(YOUR ASSIGNMENT)
Check each line of the material below for the string "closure" and reply with how many have it, nothing more.

-------- ENTRIES SUPPLIED

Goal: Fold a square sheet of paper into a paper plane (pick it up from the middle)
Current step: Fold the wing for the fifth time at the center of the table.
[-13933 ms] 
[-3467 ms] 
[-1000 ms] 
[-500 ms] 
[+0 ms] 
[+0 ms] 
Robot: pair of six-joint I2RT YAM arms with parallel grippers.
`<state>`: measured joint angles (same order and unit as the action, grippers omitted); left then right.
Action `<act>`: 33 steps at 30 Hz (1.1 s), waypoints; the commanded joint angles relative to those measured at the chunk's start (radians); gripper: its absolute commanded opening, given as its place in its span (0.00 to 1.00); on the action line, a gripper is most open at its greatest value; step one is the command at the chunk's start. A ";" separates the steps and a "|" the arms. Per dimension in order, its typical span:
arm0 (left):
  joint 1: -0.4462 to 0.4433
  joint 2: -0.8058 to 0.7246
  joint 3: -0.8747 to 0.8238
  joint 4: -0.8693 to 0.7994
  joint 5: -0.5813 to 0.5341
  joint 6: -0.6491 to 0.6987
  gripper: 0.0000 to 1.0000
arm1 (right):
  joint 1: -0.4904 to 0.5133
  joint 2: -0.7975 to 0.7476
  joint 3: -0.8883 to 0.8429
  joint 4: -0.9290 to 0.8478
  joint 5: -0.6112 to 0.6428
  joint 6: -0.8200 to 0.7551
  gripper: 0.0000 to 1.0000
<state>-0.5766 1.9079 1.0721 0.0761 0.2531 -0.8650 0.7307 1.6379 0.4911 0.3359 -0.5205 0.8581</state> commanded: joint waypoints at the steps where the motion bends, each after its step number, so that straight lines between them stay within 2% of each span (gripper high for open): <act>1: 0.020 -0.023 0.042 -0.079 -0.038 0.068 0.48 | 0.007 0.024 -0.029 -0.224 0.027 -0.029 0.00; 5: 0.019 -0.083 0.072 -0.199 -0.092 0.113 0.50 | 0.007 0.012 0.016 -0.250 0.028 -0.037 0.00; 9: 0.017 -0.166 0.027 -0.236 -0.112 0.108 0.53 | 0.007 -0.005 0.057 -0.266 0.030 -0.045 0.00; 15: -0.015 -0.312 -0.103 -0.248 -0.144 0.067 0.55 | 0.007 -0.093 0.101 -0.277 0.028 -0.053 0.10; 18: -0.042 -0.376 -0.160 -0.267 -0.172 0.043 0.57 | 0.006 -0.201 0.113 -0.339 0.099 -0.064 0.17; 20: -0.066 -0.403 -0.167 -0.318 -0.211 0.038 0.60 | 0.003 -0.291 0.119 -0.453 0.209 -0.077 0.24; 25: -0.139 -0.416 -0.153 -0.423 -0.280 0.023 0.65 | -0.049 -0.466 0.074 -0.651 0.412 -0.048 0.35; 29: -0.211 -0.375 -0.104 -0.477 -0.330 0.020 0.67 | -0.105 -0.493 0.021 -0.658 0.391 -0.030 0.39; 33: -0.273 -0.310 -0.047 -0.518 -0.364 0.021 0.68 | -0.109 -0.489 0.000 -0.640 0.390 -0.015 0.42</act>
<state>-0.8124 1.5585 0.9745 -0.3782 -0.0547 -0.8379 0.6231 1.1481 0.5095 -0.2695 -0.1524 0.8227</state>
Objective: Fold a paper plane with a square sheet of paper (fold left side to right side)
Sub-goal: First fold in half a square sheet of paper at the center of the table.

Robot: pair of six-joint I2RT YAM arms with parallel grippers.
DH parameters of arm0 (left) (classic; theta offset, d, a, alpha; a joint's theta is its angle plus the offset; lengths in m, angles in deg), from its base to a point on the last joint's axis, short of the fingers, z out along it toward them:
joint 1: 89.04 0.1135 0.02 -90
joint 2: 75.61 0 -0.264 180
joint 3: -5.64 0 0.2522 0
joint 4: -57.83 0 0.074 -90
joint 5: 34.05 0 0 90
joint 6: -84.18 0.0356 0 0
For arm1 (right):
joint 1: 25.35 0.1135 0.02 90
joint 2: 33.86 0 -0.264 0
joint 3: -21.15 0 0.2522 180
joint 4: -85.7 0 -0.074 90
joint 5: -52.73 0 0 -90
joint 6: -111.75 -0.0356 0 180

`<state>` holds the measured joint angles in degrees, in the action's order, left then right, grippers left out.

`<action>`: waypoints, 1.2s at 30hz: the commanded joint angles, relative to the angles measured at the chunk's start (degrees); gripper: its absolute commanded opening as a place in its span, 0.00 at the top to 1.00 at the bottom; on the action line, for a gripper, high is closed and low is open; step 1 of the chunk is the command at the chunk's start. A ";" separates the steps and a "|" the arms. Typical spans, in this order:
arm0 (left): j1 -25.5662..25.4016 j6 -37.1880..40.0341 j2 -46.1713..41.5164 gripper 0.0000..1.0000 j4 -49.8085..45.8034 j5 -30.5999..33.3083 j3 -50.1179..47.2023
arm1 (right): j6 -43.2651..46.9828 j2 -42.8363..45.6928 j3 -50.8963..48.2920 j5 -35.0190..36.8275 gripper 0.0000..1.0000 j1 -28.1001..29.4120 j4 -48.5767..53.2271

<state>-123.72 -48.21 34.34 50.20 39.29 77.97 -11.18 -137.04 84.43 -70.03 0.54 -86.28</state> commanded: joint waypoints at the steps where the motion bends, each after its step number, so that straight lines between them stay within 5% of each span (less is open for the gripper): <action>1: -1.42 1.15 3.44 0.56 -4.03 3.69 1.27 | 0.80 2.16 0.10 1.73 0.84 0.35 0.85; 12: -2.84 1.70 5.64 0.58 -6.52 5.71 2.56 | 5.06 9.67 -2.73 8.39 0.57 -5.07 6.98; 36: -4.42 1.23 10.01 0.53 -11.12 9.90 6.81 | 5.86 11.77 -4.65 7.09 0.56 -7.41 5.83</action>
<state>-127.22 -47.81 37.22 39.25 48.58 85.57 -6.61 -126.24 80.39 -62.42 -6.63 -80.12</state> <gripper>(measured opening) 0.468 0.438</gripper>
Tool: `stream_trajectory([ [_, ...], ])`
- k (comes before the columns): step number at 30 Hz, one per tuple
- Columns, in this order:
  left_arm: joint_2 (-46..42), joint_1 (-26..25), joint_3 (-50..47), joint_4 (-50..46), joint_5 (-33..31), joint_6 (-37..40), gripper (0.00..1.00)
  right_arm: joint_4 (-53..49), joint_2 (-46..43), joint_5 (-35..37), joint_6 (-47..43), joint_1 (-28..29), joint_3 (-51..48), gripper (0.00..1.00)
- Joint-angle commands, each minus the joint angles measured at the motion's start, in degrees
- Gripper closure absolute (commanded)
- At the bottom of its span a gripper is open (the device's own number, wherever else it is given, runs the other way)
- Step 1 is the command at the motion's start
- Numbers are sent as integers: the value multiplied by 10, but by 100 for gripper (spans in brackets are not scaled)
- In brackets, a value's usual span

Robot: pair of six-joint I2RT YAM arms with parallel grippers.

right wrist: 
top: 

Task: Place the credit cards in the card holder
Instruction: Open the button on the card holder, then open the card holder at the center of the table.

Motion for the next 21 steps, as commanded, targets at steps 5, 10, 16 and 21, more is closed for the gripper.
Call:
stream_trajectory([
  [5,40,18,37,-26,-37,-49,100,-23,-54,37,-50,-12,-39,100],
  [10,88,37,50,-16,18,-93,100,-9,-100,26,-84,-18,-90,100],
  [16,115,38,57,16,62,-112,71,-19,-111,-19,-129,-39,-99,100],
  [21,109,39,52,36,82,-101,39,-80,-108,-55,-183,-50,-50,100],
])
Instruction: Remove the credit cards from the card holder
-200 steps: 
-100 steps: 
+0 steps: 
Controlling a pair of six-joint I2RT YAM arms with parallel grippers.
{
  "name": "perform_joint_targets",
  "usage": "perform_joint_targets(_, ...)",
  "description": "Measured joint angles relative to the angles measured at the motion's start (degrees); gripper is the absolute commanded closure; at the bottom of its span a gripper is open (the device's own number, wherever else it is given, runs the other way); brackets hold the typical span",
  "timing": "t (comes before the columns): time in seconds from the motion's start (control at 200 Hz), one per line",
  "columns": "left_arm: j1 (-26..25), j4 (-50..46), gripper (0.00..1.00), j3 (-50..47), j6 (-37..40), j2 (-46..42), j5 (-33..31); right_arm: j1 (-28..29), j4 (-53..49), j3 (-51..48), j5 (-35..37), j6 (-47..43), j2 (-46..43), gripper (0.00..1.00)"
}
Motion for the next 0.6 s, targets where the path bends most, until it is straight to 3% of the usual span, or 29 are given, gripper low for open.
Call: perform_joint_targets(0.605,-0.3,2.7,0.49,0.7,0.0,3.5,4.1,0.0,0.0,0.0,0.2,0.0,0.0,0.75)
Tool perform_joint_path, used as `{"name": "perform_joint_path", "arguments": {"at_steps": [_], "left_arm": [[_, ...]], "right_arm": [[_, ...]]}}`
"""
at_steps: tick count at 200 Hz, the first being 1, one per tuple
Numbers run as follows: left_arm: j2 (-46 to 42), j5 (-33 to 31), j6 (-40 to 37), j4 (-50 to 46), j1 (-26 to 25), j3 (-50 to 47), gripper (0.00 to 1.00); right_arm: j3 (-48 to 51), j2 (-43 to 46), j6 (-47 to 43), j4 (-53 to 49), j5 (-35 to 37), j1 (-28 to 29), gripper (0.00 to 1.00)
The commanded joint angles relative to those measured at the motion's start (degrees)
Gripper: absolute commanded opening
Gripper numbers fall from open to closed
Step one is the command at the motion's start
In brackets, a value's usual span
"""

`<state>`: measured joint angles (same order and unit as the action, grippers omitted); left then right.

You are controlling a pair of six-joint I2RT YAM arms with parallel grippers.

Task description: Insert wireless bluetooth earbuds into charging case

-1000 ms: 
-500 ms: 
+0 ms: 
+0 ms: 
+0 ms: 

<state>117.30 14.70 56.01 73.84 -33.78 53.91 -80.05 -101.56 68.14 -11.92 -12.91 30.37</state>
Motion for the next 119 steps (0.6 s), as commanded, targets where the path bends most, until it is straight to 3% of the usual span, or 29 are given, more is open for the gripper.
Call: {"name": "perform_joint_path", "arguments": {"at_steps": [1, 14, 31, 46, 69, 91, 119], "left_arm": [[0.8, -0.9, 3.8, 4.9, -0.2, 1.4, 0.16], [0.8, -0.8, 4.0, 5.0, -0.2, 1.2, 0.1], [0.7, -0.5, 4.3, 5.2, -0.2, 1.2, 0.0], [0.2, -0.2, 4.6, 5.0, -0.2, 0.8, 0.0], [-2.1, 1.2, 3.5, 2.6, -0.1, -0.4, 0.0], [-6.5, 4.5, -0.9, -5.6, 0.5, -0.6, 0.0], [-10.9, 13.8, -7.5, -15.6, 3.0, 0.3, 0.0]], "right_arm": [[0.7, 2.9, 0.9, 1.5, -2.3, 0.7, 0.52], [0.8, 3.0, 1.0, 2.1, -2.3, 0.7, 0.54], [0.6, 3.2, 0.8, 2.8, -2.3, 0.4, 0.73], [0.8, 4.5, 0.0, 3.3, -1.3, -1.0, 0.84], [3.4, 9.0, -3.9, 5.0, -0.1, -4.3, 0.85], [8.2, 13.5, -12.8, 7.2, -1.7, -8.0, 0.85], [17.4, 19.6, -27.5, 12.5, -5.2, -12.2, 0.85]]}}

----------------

(ANSWER BOX)
2